··· SUPPLIED RECORDS

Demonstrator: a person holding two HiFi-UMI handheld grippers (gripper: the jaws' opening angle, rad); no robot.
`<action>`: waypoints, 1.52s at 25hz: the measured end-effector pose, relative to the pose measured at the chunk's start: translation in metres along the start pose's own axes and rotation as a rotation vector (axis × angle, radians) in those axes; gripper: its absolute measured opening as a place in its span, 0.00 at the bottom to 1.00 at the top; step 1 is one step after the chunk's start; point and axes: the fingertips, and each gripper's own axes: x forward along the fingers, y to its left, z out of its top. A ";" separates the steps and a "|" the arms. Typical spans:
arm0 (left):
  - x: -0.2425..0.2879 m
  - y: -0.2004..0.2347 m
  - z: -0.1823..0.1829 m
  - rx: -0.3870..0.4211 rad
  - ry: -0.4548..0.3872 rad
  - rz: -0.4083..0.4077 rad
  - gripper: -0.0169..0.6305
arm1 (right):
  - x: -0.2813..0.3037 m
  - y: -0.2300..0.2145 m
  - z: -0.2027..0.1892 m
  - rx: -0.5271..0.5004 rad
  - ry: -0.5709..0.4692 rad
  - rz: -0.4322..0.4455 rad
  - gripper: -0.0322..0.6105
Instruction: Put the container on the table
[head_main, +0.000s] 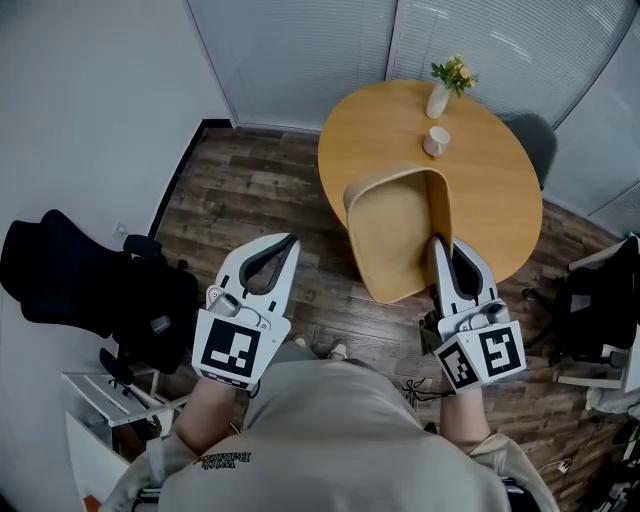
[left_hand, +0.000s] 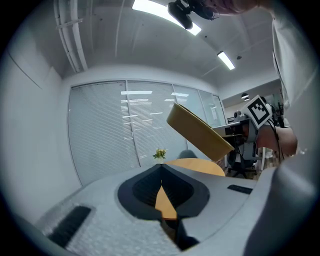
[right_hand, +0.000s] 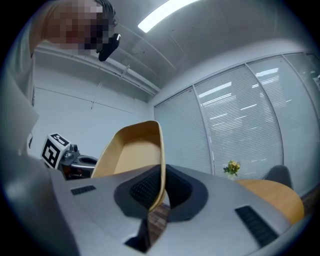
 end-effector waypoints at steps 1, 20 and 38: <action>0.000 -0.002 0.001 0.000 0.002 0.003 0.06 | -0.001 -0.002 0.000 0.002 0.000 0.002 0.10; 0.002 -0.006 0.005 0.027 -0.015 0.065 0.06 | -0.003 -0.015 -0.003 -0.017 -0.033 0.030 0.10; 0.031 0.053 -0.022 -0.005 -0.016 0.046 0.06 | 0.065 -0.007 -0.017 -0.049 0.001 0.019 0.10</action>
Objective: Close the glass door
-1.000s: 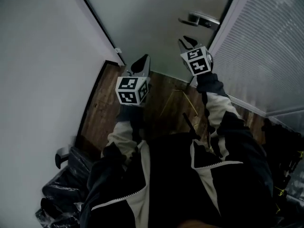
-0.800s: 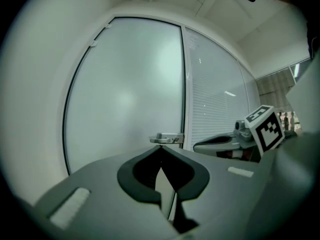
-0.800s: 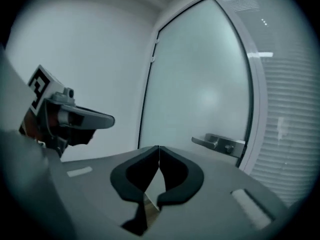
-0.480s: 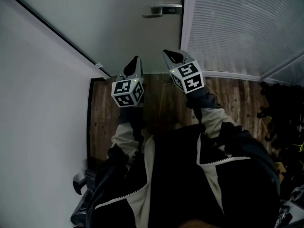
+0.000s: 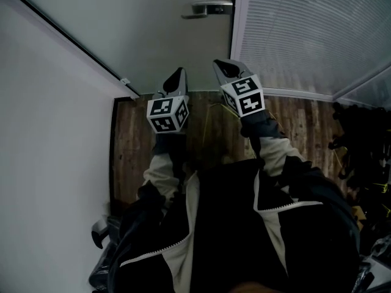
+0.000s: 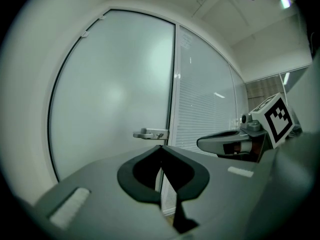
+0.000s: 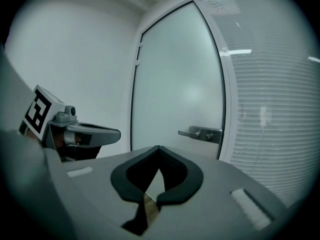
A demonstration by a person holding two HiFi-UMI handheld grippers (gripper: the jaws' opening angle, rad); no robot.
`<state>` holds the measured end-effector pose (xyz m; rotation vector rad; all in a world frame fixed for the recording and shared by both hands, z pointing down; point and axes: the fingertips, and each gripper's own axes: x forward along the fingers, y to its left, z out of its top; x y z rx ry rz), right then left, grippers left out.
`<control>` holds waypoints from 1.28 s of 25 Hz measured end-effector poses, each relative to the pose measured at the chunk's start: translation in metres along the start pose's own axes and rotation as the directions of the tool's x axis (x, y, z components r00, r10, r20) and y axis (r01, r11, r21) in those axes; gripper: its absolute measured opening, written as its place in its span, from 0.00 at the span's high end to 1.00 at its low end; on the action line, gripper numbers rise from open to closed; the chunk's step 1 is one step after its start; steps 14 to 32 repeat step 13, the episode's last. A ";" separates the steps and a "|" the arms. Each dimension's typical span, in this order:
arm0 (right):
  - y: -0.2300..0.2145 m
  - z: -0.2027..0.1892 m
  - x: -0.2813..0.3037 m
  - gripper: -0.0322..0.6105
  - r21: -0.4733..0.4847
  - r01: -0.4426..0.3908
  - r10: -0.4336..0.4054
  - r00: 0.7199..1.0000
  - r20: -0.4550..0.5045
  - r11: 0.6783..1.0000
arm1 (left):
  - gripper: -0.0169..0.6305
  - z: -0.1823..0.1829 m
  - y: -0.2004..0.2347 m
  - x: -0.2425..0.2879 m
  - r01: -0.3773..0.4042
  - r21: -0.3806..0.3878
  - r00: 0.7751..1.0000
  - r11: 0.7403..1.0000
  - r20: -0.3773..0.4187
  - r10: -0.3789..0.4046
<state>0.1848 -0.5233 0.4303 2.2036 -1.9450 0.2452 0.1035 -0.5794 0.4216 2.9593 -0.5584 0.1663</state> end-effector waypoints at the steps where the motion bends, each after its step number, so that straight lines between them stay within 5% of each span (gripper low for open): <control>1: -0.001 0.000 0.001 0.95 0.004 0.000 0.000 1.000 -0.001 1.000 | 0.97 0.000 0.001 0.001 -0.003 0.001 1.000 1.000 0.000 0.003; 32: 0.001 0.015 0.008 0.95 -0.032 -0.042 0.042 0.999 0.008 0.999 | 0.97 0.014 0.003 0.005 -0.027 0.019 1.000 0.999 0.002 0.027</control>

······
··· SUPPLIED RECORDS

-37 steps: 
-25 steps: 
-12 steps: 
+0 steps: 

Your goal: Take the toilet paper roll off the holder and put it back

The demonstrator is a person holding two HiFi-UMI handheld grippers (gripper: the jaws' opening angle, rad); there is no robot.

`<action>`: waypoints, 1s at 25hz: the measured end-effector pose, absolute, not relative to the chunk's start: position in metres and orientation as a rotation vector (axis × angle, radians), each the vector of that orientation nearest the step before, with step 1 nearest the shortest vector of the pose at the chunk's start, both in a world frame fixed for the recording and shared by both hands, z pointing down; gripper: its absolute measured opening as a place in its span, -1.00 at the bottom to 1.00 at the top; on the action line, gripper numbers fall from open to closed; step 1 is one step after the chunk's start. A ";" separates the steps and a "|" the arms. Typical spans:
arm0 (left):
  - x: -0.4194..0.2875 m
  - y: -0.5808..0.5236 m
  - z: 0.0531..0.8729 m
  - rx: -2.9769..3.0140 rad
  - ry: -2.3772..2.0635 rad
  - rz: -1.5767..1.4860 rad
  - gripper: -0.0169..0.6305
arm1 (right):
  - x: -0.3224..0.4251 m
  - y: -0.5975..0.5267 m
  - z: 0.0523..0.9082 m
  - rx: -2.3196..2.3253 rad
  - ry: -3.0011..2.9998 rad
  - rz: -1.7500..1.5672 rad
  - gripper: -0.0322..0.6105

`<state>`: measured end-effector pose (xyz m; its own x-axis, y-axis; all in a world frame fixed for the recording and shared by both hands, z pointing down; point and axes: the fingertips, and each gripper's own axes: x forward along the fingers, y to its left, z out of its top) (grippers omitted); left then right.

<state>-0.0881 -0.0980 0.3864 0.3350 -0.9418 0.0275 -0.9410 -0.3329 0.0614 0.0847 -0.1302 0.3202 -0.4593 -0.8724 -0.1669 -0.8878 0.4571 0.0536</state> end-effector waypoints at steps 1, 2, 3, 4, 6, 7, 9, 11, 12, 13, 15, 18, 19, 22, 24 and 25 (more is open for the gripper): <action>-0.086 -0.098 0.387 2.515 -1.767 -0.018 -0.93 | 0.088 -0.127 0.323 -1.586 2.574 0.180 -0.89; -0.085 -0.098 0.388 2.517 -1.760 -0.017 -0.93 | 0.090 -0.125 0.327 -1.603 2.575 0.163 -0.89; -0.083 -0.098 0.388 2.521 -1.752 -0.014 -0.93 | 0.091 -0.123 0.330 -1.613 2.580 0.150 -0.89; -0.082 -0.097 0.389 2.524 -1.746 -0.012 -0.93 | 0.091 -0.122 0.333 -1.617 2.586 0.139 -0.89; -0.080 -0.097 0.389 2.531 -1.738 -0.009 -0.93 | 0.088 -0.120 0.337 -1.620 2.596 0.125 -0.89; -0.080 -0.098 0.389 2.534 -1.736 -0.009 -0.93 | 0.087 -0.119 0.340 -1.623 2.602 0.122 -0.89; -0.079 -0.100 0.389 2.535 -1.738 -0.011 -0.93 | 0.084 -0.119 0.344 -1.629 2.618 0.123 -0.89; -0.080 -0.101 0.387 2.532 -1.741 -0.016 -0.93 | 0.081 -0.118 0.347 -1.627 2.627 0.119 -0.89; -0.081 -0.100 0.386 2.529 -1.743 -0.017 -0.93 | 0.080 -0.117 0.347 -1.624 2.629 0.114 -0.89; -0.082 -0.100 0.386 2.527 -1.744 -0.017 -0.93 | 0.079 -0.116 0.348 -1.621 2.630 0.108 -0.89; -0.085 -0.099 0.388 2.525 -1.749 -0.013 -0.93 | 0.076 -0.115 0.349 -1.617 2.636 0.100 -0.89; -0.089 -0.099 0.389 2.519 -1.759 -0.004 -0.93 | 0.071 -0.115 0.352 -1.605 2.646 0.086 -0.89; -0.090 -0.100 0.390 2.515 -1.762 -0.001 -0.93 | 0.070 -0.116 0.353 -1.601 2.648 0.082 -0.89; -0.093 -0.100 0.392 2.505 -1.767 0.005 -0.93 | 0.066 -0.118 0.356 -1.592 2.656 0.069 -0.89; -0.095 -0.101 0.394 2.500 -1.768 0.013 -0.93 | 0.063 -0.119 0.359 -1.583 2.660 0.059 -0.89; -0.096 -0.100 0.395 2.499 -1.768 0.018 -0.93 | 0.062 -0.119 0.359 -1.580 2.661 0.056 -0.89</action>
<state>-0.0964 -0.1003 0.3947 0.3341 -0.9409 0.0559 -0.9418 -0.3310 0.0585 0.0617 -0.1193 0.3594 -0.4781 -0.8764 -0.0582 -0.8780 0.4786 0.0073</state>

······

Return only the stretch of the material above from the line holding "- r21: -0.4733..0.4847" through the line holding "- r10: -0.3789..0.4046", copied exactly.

> _EXERCISE RESULT_
  - r21: -0.4733..0.4847
  - r01: -0.4426..0.3908
  - r10: -0.4336..0.4054
  - r00: 0.7199..1.0000
  - r20: -0.4550..0.5045
  - r11: 0.6783..1.0000
arm1 (left):
  - gripper: -0.0169..0.6305
  - z: -0.1823..0.1829 m
  - y: -0.2004..0.2347 m
  - x: -0.2425..0.2879 m
  - r01: -0.3773..0.4042
  - r21: -0.3806..0.3878
  - r00: 0.7751..1.0000
  - r11: 0.7403..1.0000
  - r20: -0.3773..0.4187
  - r10: -0.3789..0.4046

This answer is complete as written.